**PROBLEM REQUIREMENTS**: Give back every record precisely.

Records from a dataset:
++++++
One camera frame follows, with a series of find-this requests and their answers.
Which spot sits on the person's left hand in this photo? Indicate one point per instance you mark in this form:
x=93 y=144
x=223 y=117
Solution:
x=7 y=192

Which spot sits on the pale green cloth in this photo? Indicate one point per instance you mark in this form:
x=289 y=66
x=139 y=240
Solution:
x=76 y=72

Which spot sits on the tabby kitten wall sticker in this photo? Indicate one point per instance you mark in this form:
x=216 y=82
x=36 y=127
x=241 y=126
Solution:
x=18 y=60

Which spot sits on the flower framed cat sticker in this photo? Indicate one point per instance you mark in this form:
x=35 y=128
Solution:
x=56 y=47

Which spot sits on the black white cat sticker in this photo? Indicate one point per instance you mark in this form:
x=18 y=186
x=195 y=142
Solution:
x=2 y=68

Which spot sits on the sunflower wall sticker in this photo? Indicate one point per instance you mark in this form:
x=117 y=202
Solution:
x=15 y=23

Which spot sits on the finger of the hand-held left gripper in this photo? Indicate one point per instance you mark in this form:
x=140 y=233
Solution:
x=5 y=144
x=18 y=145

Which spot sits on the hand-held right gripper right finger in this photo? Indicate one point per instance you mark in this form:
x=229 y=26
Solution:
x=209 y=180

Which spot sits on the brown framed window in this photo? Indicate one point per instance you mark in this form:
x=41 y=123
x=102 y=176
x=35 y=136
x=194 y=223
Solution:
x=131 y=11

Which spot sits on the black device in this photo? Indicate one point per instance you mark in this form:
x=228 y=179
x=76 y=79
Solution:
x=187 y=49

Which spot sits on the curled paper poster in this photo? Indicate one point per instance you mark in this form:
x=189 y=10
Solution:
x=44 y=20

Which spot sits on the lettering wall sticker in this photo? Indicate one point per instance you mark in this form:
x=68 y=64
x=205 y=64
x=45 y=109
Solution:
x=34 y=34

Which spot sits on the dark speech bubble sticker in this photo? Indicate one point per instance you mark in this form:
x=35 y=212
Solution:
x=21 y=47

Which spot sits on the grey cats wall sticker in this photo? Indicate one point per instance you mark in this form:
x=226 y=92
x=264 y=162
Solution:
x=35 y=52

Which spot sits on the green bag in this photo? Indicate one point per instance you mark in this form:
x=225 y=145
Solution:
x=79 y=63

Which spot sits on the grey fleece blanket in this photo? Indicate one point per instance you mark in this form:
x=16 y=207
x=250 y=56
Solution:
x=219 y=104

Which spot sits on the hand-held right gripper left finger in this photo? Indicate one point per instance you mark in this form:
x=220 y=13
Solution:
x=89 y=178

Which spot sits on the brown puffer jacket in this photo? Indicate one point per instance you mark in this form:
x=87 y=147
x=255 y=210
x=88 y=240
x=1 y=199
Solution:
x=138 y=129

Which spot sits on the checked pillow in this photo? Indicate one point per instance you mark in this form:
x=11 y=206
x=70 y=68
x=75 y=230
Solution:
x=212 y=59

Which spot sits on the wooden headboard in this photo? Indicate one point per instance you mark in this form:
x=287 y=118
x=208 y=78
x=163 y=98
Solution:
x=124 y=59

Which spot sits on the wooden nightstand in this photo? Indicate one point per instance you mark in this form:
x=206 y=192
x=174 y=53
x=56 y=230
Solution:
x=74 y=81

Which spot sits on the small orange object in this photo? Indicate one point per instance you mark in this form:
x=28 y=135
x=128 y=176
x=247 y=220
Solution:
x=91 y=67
++++++
**YOUR SOLUTION**:
One camera frame follows, with a series of find-this requests and their answers.
Which spot sits on the person's left hand in this photo? Indicate one point per instance you mark in this form:
x=93 y=144
x=223 y=117
Solution:
x=7 y=192

Which spot sits on the pale green cloth in this photo? Indicate one point per instance you mark in this form:
x=289 y=66
x=139 y=240
Solution:
x=76 y=72

Which spot sits on the tabby kitten wall sticker in this photo? Indicate one point per instance you mark in this form:
x=216 y=82
x=36 y=127
x=241 y=126
Solution:
x=18 y=60

Which spot sits on the flower framed cat sticker in this photo? Indicate one point per instance you mark in this form:
x=35 y=128
Solution:
x=56 y=47

Which spot sits on the black white cat sticker in this photo? Indicate one point per instance you mark in this form:
x=18 y=186
x=195 y=142
Solution:
x=2 y=68

Which spot sits on the sunflower wall sticker in this photo? Indicate one point per instance you mark in this form:
x=117 y=202
Solution:
x=15 y=23

Which spot sits on the finger of the hand-held left gripper in this photo? Indicate one point per instance you mark in this form:
x=140 y=233
Solution:
x=5 y=144
x=18 y=145

Which spot sits on the hand-held right gripper right finger in this photo? Indicate one point per instance you mark in this form:
x=229 y=26
Solution:
x=209 y=180

Which spot sits on the brown framed window in this photo? Indicate one point per instance you mark in this form:
x=41 y=123
x=102 y=176
x=35 y=136
x=194 y=223
Solution:
x=131 y=11

Which spot sits on the black device in this photo? Indicate one point per instance you mark in this form:
x=228 y=179
x=76 y=79
Solution:
x=187 y=49

Which spot sits on the curled paper poster in this photo? Indicate one point per instance you mark in this form:
x=189 y=10
Solution:
x=44 y=20

Which spot sits on the lettering wall sticker in this photo? Indicate one point per instance you mark in this form:
x=68 y=64
x=205 y=64
x=45 y=109
Solution:
x=34 y=34

Which spot sits on the dark speech bubble sticker in this photo? Indicate one point per instance you mark in this form:
x=35 y=212
Solution:
x=21 y=47

Which spot sits on the grey cats wall sticker in this photo? Indicate one point per instance you mark in this form:
x=226 y=92
x=264 y=162
Solution:
x=35 y=52

Which spot sits on the green bag in this photo? Indicate one point per instance you mark in this form:
x=225 y=145
Solution:
x=79 y=63

Which spot sits on the grey fleece blanket in this photo? Indicate one point per instance you mark in this form:
x=16 y=207
x=250 y=56
Solution:
x=219 y=104

Which spot sits on the hand-held right gripper left finger in this photo? Indicate one point per instance you mark in this form:
x=220 y=13
Solution:
x=89 y=178

Which spot sits on the brown puffer jacket in this photo? Indicate one point per instance you mark in this form:
x=87 y=147
x=255 y=210
x=88 y=240
x=1 y=199
Solution:
x=138 y=129

Which spot sits on the checked pillow in this photo? Indicate one point per instance you mark in this form:
x=11 y=206
x=70 y=68
x=75 y=230
Solution:
x=212 y=59

Which spot sits on the wooden headboard in this photo? Indicate one point per instance you mark in this form:
x=287 y=118
x=208 y=78
x=163 y=98
Solution:
x=124 y=59

Which spot sits on the wooden nightstand in this photo? Indicate one point per instance you mark in this form:
x=206 y=192
x=174 y=53
x=56 y=230
Solution:
x=74 y=81

Which spot sits on the small orange object in this photo? Indicate one point per instance you mark in this form:
x=28 y=135
x=128 y=176
x=247 y=220
Solution:
x=91 y=67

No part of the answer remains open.